Aim of the task:
Print the whole listing, character for character.

Information supplied:
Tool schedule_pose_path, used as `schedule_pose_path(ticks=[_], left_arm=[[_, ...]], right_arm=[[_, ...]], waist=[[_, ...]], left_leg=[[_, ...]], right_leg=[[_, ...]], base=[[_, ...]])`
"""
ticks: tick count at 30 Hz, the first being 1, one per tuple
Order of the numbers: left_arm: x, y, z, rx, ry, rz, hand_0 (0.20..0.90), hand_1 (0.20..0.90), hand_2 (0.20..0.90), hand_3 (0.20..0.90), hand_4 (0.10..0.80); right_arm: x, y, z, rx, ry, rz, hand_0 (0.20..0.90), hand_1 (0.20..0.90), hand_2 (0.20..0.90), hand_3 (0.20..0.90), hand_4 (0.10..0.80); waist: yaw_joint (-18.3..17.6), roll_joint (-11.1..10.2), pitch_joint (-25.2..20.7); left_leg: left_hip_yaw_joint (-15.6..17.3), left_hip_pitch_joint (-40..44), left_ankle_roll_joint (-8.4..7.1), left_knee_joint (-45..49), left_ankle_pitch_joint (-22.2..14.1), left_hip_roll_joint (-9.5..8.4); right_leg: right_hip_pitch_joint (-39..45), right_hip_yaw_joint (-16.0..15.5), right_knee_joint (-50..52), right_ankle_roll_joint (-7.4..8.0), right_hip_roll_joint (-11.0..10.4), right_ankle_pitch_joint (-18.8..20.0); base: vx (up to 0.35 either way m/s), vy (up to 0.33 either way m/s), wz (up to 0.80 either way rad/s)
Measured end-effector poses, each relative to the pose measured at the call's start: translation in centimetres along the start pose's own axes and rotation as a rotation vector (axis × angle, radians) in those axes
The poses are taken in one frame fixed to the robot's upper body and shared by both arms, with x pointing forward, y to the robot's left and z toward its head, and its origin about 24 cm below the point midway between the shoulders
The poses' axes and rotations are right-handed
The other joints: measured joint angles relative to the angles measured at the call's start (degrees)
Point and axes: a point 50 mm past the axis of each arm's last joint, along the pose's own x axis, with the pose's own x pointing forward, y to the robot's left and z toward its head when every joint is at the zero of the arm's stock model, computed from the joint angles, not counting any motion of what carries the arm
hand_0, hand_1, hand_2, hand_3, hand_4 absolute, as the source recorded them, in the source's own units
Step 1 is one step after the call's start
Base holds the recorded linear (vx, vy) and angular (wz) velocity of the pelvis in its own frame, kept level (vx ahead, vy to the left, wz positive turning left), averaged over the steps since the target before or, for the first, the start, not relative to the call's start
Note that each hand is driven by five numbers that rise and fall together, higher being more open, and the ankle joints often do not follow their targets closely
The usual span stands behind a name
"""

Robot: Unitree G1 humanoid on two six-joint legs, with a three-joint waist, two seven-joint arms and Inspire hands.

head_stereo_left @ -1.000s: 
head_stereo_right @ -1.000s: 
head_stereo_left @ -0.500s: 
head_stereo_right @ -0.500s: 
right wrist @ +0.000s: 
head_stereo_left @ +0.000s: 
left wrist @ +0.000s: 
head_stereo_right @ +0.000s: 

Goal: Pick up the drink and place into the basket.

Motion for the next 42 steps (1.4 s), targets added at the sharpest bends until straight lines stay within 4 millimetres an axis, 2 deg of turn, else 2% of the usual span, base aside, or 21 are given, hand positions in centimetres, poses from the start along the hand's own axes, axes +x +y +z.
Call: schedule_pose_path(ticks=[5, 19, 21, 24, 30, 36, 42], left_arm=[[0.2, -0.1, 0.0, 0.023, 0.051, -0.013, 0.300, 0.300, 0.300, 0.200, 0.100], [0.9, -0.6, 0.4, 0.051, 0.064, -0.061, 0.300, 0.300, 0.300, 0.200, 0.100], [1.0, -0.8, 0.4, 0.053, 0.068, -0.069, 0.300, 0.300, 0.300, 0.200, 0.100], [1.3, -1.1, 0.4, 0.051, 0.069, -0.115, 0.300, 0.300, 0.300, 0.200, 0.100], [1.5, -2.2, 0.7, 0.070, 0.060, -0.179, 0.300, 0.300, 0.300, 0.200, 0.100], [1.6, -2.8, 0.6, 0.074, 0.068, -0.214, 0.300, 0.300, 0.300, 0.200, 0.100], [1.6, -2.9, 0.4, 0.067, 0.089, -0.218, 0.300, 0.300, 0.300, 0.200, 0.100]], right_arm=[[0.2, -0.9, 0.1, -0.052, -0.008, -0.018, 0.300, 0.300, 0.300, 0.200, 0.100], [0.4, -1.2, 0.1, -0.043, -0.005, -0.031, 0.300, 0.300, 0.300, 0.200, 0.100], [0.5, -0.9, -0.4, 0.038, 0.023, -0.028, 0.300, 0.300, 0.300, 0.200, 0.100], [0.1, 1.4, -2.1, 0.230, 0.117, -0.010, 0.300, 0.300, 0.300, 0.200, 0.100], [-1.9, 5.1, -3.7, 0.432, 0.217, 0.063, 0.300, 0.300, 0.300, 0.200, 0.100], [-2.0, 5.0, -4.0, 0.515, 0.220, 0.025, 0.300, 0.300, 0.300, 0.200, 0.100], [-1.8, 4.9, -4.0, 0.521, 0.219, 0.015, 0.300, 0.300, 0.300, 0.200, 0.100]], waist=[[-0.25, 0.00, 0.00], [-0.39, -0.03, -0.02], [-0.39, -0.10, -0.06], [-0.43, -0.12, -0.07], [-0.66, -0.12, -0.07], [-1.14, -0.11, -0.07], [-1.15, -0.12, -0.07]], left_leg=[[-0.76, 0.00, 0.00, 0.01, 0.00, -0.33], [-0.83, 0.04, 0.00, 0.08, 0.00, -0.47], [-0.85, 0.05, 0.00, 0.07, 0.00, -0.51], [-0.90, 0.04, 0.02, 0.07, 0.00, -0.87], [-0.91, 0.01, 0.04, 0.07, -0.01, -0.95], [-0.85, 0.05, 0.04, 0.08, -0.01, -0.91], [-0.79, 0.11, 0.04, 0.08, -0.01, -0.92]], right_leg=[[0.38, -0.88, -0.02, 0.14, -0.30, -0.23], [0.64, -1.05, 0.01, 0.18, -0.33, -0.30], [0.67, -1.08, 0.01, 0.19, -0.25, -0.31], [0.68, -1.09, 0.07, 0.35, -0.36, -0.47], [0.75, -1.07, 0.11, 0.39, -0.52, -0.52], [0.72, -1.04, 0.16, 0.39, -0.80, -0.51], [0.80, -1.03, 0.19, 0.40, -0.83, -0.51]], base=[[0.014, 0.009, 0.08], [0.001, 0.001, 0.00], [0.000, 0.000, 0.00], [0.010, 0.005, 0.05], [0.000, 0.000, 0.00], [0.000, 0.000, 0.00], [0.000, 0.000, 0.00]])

Response area:
Tool schedule_pose_path, used as `schedule_pose_path(ticks=[_], left_arm=[[_, ...]], right_arm=[[_, ...]], waist=[[_, ...]], left_leg=[[_, ...]], right_leg=[[_, ...]], base=[[_, ...]])`
"""
ticks: tick count at 30 Hz, the first being 1, one per tuple
Order of the numbers: left_arm: x, y, z, rx, ry, rz, hand_0 (0.20..0.90), hand_1 (0.20..0.90), hand_2 (0.20..0.90), hand_3 (0.20..0.90), hand_4 (0.10..0.80); right_arm: x, y, z, rx, ry, rz, hand_0 (0.20..0.90), hand_1 (0.20..0.90), hand_2 (0.20..0.90), hand_3 (0.20..0.90), hand_4 (0.10..0.80); waist: yaw_joint (-18.3..17.6), roll_joint (-11.1..10.2), pitch_joint (-25.2..20.7); left_leg: left_hip_yaw_joint (-15.6..17.3), left_hip_pitch_joint (-40..44), left_ankle_roll_joint (-8.4..7.1), left_knee_joint (-45..49), left_ankle_pitch_joint (-22.2..14.1), left_hip_roll_joint (-9.5..8.4); right_leg: right_hip_pitch_joint (-39..45), right_hip_yaw_joint (-16.0..15.5), right_knee_joint (-50..52), right_ankle_roll_joint (-7.4..8.0), right_hip_roll_joint (-11.0..10.4), right_ankle_pitch_joint (-18.8..20.0); base: vx (up to 0.35 either way m/s), vy (up to 0.33 either way m/s), wz (up to 0.80 either way rad/s)
Measured end-effector poses, each relative to the pose measured at the call's start: translation in centimetres along the start pose's own axes and rotation as a rotation vector (axis × angle, radians) in those axes
The poses are taken in one frame fixed to the robot's upper body and shared by both arms, with x pointing forward, y to the robot's left and z toward its head, and its origin about 24 cm below the point midway between the shoulders
The poses' axes and rotations are right-handed
The other joints: measured joint angles relative to the angles measured at the call's start (degrees)
Point and axes: a point 50 mm past the axis of each arm's last joint, along the pose's own x axis, with the pose's own x pointing forward, y to the robot's left and z toward its head when every joint is at the zero of the arm's stock model, computed from the joint angles, not counting any motion of what carries the arm
hand_0, hand_1, hand_2, hand_3, hand_4 absolute, as the source recorded them, in the source's own units
Step 1 is one step after the call's start
Base holds the recorded linear (vx, vy) and angular (wz) velocity of the pelvis in its own frame, kept level (vx ahead, vy to the left, wz positive turning left), averaged over the steps since the target before or, for the first, the start, not relative to the call's start
Note that each hand is driven by five numbers that rise and fall together, higher being more open, and the ankle joints often do not follow their targets closely
The usual span stands behind a name
"""

Robot: Unitree G1 humanoid on two six-joint legs, with a three-joint waist, two seven-joint arms and Inspire hands.

head_stereo_left @ -1.000s: 
head_stereo_right @ -1.000s: 
head_stereo_left @ -0.500s: 
head_stereo_right @ -0.500s: 
right wrist @ +0.000s: 
head_stereo_left @ +0.000s: 
left wrist @ +0.000s: 
head_stereo_right @ +0.000s: 

Goal: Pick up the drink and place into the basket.

Motion for the next 42 steps (1.4 s), targets added at the sharpest bends until straight lines stay within 4 millimetres an axis, 2 deg of turn, else 2% of the usual span, base aside, or 21 are given, hand positions in centimetres, poses from the start along the hand's own axes, axes +x +y +z.
Call: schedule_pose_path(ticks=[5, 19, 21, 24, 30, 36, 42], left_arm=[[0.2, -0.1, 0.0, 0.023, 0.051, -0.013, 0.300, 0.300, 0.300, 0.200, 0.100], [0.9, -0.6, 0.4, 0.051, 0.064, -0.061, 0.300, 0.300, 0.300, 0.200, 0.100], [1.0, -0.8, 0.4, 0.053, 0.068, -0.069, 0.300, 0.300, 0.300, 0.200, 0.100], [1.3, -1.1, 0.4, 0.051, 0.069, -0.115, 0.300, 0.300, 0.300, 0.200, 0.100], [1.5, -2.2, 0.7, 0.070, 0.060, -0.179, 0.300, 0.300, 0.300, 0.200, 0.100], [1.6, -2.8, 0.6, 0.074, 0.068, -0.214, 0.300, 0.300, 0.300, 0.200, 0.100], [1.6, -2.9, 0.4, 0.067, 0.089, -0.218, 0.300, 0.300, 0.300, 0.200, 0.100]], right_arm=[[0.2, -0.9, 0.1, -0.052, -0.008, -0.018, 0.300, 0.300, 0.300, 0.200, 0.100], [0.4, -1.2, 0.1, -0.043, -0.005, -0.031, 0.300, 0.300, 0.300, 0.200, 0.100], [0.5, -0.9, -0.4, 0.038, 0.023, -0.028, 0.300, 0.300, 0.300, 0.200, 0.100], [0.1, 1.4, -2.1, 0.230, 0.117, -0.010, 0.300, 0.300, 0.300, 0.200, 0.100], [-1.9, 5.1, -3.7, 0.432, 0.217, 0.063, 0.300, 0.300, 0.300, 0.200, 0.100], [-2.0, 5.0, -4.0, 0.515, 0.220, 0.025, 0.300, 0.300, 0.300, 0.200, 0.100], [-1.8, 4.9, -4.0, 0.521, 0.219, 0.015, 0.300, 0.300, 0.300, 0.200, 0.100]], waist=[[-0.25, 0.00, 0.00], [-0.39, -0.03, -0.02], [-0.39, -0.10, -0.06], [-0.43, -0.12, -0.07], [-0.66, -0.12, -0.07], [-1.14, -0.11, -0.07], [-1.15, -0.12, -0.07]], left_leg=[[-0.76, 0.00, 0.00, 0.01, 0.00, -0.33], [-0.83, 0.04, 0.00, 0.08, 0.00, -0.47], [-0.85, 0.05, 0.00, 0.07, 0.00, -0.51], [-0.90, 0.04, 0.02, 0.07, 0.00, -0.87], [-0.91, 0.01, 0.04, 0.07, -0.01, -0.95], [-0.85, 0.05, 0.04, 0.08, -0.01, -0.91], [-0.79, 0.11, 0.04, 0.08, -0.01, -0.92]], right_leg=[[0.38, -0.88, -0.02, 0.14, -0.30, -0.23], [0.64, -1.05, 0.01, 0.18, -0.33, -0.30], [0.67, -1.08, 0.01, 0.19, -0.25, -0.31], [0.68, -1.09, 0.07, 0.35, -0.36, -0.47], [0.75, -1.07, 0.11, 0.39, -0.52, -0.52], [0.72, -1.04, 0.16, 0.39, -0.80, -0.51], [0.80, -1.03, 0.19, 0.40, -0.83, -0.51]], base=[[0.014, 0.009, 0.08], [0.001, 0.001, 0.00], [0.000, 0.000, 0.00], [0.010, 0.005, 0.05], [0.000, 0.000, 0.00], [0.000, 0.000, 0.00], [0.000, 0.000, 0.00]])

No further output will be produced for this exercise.